▶ Exercise brief
Look for the string "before" in the material below. Copy every line where you find it.

▶ Supplied data
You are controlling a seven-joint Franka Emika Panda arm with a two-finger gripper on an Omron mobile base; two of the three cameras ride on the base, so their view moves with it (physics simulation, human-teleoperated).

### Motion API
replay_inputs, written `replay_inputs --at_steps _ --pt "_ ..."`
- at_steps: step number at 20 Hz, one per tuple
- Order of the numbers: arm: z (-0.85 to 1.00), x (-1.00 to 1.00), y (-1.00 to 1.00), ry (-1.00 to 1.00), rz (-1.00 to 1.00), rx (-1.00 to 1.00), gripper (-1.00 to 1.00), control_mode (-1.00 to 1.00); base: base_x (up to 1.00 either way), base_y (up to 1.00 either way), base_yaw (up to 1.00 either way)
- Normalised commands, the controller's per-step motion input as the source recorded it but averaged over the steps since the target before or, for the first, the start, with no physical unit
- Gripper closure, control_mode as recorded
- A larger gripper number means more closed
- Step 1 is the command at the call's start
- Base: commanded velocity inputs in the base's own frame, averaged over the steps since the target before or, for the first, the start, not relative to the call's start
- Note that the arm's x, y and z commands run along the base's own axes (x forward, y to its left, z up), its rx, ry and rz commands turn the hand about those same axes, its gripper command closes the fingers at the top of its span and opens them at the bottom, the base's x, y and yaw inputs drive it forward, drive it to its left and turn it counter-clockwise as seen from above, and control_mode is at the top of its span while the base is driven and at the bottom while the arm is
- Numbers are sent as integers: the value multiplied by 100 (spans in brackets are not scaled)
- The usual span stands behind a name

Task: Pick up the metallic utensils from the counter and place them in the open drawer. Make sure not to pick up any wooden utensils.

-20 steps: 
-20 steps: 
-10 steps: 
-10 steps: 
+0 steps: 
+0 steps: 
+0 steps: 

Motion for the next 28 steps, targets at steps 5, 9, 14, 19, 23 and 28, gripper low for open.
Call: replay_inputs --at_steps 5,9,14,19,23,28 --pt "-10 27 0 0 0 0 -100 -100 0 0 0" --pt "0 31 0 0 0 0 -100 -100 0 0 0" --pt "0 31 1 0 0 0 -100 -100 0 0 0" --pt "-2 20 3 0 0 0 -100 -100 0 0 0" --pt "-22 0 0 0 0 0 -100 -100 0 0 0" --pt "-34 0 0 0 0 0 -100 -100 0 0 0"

▶ Exercise result
- Normalised commands, the controller's per-step motion input as the source recorded it but averaged over the steps since the target before or, for the first, the start, with no physical unit
- Base: commanded velocity inputs in the base's own frame, averaged over the steps since the target before or, for the first, the start, not relative to the call's start

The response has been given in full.